◆ ABOUT THIS TASK: Only the lines containing "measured" should appear in the answer, copied from the listing below.

* * * * *

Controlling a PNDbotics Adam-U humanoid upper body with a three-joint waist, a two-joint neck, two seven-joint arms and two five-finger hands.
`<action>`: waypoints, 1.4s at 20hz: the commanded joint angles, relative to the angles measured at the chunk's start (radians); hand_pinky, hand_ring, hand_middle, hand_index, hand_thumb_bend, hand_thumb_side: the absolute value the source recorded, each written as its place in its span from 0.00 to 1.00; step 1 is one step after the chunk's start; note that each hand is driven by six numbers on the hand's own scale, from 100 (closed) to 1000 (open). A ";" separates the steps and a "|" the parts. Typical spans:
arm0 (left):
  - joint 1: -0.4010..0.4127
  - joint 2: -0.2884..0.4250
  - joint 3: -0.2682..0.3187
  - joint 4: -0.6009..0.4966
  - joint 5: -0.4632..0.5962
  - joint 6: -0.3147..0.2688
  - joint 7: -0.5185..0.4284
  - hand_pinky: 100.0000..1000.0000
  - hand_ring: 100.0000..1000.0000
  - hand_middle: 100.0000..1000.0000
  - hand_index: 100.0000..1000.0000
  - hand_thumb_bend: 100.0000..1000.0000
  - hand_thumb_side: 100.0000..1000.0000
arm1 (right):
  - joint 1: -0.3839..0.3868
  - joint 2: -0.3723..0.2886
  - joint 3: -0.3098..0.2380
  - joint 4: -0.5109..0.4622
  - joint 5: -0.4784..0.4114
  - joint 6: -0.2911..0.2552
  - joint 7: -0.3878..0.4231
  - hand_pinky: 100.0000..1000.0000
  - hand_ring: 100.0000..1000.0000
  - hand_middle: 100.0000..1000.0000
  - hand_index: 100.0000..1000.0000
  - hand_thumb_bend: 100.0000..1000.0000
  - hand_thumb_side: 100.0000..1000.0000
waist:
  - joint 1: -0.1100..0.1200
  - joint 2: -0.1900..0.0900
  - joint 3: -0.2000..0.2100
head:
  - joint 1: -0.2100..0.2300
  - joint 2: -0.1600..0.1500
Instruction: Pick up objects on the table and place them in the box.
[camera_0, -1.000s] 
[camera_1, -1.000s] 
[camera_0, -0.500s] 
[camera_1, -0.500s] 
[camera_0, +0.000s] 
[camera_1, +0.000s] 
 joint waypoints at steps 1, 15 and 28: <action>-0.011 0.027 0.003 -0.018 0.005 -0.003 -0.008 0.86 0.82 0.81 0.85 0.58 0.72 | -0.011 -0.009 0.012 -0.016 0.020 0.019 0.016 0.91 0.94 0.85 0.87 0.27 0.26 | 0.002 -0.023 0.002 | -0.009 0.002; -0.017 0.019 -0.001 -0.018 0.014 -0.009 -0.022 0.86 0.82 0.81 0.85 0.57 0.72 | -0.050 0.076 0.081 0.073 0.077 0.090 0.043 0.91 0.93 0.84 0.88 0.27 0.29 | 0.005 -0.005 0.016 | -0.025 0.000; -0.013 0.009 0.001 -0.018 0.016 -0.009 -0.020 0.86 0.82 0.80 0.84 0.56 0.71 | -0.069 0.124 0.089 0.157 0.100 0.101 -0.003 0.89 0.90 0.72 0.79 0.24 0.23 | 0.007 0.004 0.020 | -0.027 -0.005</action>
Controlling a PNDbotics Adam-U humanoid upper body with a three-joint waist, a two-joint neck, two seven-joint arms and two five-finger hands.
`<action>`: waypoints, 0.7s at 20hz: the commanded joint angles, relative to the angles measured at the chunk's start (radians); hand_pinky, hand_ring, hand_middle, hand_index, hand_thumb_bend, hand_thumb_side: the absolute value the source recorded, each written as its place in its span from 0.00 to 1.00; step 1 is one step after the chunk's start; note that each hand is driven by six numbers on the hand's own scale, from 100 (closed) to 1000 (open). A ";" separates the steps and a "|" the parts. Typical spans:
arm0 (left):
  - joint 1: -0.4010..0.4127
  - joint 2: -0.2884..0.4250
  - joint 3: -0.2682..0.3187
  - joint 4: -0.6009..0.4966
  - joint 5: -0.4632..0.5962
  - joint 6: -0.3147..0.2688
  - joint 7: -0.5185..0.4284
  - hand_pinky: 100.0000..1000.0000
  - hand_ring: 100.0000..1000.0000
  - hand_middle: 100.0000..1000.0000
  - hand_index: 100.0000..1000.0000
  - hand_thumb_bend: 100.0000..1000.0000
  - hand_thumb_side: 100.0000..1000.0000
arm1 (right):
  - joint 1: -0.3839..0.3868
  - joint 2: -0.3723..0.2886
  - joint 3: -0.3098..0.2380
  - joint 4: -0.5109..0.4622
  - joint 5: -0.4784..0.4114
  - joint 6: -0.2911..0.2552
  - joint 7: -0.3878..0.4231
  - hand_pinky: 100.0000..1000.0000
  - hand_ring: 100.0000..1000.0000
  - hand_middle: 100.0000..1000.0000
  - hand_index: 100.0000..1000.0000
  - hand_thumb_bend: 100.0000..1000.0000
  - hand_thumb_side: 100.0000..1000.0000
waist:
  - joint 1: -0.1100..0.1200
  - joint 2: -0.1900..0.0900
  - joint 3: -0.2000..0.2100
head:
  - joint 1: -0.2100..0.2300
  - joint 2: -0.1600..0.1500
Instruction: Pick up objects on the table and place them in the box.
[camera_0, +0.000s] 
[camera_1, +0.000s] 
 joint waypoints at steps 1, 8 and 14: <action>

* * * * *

◆ SOLUTION:
`<action>`: waypoints, 1.4s at 20hz: the commanded joint angles, relative to the angles measured at the chunk's start (radians); hand_pinky, hand_ring, hand_middle, hand_index, hand_thumb_bend, hand_thumb_side: the absolute value the source recorded, each written as its place in its span from 0.00 to 1.00; step 1 is one step after the chunk's start; note that each hand is driven by six numbers on the hand's own scale, from 100 (closed) to 1000 (open). A ";" separates the steps and a "|" the parts. Typical spans:
`<action>`: waypoints, 0.7s at 20hz: the commanded joint angles, relative to the angles measured at the chunk's start (radians); hand_pinky, hand_ring, hand_middle, hand_index, hand_thumb_bend, hand_thumb_side: the absolute value the source recorded, each written as its place in its span from 0.00 to 1.00; step 1 is one step after the chunk's start; note that each hand is driven by six numbers on the hand's own scale, from 100 (closed) to 1000 (open). A ";" separates the steps and a "|" the parts. Typical spans:

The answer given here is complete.